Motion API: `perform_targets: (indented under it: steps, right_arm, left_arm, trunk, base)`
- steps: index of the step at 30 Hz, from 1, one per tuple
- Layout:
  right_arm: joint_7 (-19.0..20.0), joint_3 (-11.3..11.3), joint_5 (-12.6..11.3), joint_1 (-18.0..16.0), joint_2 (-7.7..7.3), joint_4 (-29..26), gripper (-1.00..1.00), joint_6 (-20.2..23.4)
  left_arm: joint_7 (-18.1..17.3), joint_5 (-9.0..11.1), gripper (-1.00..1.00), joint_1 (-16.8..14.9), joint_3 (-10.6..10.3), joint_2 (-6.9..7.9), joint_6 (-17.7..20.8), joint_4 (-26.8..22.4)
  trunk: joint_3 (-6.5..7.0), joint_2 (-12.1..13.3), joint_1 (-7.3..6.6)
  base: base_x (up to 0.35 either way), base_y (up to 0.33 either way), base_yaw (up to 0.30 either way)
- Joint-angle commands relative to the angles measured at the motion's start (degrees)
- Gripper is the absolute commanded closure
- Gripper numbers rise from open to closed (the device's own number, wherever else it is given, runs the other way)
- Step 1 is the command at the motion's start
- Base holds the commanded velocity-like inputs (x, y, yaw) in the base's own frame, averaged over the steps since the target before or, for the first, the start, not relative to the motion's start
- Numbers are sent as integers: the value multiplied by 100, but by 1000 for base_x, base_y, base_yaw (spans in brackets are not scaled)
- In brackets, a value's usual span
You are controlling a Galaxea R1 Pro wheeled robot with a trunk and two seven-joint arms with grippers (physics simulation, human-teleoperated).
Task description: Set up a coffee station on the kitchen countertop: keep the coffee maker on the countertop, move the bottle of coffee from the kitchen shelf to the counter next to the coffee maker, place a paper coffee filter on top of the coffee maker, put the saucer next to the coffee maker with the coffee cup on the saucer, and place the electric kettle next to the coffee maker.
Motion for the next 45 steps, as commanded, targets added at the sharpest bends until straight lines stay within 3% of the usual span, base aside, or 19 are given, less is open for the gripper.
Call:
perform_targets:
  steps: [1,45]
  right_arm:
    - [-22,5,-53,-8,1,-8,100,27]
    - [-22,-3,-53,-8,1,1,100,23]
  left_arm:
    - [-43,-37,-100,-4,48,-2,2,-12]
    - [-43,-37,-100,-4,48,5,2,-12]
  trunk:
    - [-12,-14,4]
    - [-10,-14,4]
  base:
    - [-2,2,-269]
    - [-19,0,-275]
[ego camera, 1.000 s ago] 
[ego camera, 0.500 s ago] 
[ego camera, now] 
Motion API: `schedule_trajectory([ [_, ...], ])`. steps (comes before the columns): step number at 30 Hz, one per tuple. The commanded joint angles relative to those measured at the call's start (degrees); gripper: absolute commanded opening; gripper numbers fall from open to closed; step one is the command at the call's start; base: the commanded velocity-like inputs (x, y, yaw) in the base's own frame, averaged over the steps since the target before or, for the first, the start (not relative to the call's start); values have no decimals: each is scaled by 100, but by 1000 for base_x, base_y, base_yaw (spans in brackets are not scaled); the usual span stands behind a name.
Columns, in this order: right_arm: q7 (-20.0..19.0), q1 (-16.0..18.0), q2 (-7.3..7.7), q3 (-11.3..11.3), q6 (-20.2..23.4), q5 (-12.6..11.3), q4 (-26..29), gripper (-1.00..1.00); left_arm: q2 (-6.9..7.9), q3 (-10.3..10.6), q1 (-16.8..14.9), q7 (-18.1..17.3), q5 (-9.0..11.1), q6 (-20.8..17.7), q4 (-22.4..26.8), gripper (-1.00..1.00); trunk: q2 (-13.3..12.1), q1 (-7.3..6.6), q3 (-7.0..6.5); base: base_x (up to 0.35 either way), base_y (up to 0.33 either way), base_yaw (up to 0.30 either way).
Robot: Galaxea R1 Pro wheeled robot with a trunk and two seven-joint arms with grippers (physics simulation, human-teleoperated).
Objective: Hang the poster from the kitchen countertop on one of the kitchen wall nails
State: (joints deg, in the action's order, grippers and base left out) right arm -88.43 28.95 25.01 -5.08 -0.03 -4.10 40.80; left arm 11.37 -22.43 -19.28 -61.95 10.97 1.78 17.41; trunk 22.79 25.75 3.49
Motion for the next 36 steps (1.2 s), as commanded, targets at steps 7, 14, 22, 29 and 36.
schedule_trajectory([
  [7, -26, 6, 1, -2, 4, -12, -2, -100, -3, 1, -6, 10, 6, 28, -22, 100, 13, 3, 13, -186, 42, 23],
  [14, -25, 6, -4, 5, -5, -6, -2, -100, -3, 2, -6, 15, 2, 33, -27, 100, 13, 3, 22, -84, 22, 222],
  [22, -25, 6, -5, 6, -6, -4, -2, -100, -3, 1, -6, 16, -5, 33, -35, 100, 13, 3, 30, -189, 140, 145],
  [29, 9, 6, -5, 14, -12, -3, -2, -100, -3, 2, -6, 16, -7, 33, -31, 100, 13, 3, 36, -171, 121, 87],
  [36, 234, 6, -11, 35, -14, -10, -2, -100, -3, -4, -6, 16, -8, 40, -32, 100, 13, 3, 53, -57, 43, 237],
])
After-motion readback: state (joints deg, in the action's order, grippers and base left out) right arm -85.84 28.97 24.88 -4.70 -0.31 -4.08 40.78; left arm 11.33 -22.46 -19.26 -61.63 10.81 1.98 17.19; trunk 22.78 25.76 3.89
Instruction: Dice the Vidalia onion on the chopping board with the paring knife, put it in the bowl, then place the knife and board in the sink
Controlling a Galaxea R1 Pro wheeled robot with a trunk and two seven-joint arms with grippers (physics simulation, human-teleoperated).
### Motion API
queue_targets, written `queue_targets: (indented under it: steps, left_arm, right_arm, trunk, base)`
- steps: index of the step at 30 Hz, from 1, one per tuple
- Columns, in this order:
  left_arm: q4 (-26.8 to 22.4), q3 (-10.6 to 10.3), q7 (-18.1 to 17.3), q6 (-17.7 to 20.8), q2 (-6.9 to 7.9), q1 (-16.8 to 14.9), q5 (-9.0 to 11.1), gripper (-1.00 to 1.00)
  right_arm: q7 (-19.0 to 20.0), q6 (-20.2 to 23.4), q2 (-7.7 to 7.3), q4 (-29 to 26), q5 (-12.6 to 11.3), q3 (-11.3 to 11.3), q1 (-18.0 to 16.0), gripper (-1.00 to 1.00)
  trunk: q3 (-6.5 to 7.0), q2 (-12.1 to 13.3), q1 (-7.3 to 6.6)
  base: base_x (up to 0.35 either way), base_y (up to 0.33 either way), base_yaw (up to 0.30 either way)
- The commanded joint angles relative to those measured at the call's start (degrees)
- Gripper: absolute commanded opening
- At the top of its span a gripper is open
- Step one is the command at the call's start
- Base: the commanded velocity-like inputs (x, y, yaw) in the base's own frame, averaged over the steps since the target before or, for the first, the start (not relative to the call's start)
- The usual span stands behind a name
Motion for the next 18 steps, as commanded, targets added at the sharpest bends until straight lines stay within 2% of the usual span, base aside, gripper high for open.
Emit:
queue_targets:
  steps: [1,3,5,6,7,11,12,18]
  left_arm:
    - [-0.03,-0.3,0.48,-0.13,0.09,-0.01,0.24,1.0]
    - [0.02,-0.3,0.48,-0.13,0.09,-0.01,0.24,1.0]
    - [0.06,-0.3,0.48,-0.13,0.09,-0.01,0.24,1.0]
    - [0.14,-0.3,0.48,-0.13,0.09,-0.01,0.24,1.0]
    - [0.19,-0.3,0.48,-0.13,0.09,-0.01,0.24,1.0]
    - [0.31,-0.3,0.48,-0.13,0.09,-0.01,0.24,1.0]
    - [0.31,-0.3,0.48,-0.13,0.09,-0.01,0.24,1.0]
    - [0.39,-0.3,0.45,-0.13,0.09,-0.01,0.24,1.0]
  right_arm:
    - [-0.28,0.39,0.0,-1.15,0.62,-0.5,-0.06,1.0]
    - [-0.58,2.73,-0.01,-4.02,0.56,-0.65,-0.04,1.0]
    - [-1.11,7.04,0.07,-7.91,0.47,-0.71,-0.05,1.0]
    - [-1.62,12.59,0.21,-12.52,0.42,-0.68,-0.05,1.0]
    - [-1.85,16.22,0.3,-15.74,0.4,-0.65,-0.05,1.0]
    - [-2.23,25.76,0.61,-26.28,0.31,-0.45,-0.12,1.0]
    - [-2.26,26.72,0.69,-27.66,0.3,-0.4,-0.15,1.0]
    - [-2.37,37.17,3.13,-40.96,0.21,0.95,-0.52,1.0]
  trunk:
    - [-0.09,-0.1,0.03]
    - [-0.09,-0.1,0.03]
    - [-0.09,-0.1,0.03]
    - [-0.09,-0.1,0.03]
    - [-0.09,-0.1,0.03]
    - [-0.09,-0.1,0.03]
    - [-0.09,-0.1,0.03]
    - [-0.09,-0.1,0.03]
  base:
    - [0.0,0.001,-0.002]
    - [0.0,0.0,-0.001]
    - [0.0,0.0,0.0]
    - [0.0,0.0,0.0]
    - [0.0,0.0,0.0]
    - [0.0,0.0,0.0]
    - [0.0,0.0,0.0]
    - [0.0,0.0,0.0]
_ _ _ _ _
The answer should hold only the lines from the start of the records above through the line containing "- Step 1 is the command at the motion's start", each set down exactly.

◆ SOLUTION TO THE EXERCISE:
Motion API: `perform_targets: (indented under it: steps, right_arm, left_arm, trunk, base)`
- steps: index of the step at 30 Hz, from 1, one per tuple
- Layout:
  right_arm: joint_7 (-19.0..20.0), joint_3 (-11.3..11.3), joint_5 (-12.6..11.3), joint_1 (-18.0..16.0), joint_2 (-7.7..7.3), joint_4 (-29..26), gripper (-1.00..1.00), joint_6 (-20.2..23.4)
  left_arm: joint_7 (-18.1..17.3), joint_5 (-9.0..11.1), gripper (-1.00..1.00), joint_1 (-16.8..14.9), joint_3 (-10.6..10.3), joint_2 (-6.9..7.9), joint_6 (-17.7..20.8), joint_4 (-26.8..22.4)
  trunk: joint_3 (-6.5..7.0), joint_2 (-12.1..13.3), joint_1 (-7.3..6.6)
  base: base_x (up to 0.35 either way), base_y (up to 0.33 either way), base_yaw (up to 0.30 either way)
- Joint-angle commands relative to the angles measured at the motion's start (degrees)
- Gripper is the absolute commanded closure
- Gripper numbers rise from open to closed (the device's own number, wherever else it is given, runs the other way)
- Step 1 is the command at the motion's start

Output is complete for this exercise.